## Task
Read the data below. Every line holding the string "camera" must be copied.
----- Entries supplied -----
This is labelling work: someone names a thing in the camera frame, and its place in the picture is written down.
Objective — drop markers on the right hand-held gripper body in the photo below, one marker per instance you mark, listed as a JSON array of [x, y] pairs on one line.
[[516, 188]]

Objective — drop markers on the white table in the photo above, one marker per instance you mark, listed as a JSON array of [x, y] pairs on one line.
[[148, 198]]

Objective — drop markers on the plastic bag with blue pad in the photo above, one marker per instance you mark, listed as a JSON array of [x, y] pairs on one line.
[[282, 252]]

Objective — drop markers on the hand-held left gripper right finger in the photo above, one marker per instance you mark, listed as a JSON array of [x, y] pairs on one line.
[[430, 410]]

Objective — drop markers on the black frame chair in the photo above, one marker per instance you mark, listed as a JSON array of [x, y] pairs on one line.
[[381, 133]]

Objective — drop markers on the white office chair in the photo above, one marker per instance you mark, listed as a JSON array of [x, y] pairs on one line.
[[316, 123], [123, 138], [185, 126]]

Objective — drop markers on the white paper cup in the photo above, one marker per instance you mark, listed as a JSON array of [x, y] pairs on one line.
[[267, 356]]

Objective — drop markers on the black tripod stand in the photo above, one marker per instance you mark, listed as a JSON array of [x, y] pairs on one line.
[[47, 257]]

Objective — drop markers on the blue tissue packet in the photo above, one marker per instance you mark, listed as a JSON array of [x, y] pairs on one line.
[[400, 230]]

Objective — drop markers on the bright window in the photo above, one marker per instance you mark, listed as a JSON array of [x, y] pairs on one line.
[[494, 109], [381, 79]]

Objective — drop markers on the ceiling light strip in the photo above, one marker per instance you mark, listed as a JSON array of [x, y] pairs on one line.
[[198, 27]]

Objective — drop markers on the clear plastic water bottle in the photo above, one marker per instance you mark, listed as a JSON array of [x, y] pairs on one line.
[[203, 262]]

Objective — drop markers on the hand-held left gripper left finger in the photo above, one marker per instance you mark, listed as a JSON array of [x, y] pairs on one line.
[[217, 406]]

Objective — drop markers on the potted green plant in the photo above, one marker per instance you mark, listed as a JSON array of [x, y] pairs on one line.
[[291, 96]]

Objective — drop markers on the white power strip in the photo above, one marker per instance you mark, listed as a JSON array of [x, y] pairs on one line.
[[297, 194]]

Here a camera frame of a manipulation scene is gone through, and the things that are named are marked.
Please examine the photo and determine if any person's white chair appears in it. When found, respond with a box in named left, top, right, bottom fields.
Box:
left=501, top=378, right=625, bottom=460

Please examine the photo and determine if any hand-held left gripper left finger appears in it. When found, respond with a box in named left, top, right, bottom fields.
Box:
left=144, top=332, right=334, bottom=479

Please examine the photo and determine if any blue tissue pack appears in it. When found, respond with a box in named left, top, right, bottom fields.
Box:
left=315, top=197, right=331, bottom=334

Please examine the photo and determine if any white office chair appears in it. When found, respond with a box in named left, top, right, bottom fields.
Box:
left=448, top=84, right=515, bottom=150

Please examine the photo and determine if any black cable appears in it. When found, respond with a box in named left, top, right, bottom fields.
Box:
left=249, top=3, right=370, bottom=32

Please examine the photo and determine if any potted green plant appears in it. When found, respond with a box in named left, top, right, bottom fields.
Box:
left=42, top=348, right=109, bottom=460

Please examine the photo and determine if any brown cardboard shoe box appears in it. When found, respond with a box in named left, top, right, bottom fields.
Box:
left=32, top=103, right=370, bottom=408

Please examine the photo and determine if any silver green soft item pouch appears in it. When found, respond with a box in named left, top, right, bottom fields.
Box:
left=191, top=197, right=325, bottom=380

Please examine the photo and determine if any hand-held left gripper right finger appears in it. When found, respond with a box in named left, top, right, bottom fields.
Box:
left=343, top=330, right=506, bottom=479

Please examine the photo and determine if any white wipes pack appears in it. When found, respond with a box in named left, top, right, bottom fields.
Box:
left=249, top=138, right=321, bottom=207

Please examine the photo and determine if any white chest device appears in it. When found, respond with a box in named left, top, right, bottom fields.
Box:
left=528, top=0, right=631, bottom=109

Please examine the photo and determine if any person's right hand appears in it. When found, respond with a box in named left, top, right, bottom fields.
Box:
-----
## Exercise result
This is labelling work: someone names a thing in the camera frame, and its place in the picture is written down.
Here a camera frame of a manipulation scene is gone through, and the things that are named are marked.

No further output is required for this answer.